丸木舟で45時間 こぎ手が語った“過酷な航海”とは

丸木舟で45時間 こぎ手が語った“過酷な航海”とは
台湾から沖縄県の与那国島まで丸木舟で航海を行ったこぎ手の5人や、研究プロジェクトの代表を務める国立科学博物館の海部陽介さんなどが、9日夕方、会見を行い、およそ45時間にわたる過酷な航海の様子を克明に語りました。
今回の航海では、ふだんはシーカヤックガイドなどを務める40歳から64歳までの男女5人がこぎ手となり、交代で食事や休憩をとりながら舟を進めました。

会見で、こぎ手の5人は、途中で舟の中に海水が入り、浸水しないように水をかき出す作業に追われたほか、日中の炎天下で頭痛や意識がもうろうとするなどの症状が出ていたことを明かしました。

こぎ手のキャプテンを務めた原康司さんは「今回の航海はできすぎだという思いがある。
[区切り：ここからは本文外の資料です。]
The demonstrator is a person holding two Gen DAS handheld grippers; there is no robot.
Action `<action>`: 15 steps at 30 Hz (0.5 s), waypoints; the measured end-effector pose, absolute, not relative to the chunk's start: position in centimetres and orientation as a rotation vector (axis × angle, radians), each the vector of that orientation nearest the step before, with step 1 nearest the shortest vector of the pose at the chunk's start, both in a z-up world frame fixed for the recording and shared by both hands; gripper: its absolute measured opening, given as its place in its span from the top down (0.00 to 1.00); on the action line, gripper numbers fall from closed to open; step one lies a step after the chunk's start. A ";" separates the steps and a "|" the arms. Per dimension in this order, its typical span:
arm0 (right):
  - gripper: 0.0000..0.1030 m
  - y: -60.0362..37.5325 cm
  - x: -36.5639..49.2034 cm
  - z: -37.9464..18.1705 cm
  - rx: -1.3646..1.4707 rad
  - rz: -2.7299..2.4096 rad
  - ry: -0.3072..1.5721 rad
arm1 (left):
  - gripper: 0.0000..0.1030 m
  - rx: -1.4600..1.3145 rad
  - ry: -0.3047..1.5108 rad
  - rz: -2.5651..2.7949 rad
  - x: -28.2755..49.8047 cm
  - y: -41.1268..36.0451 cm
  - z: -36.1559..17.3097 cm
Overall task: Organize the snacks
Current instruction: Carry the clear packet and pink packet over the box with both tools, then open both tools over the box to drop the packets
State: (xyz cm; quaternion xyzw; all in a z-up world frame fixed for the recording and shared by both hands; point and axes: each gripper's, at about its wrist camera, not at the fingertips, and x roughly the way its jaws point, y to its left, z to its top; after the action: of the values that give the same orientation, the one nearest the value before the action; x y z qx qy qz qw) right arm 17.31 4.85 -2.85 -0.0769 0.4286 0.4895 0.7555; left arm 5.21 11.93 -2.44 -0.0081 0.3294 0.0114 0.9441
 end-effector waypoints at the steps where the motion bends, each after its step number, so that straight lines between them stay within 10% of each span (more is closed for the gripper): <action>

僕たちがこいできたのは確かだが、今回、与那国島に着けたのは本当に運がよかった」と話していました。

一方、海部さんは、今回の実験航海が成功したことで丸木舟で海を渡れることが証明されたとする一方、黒潮を予想より早く越えることができたなど、好条件が重なったと指摘しました。

海部さんは「当時の人たちが本当に苦労して海を渡ったことが、今回の航海でもよく分かった。必ず着けるわけではないところに謎が残っている。実験をすればするほど、沖縄の島に来るのが難しいことが分かる」としたうえで、「こぎ手が何を考え、どのような対応をしてきたのか聞き取りを行って、黒潮のデータとともに検証したい」と今後について話していました。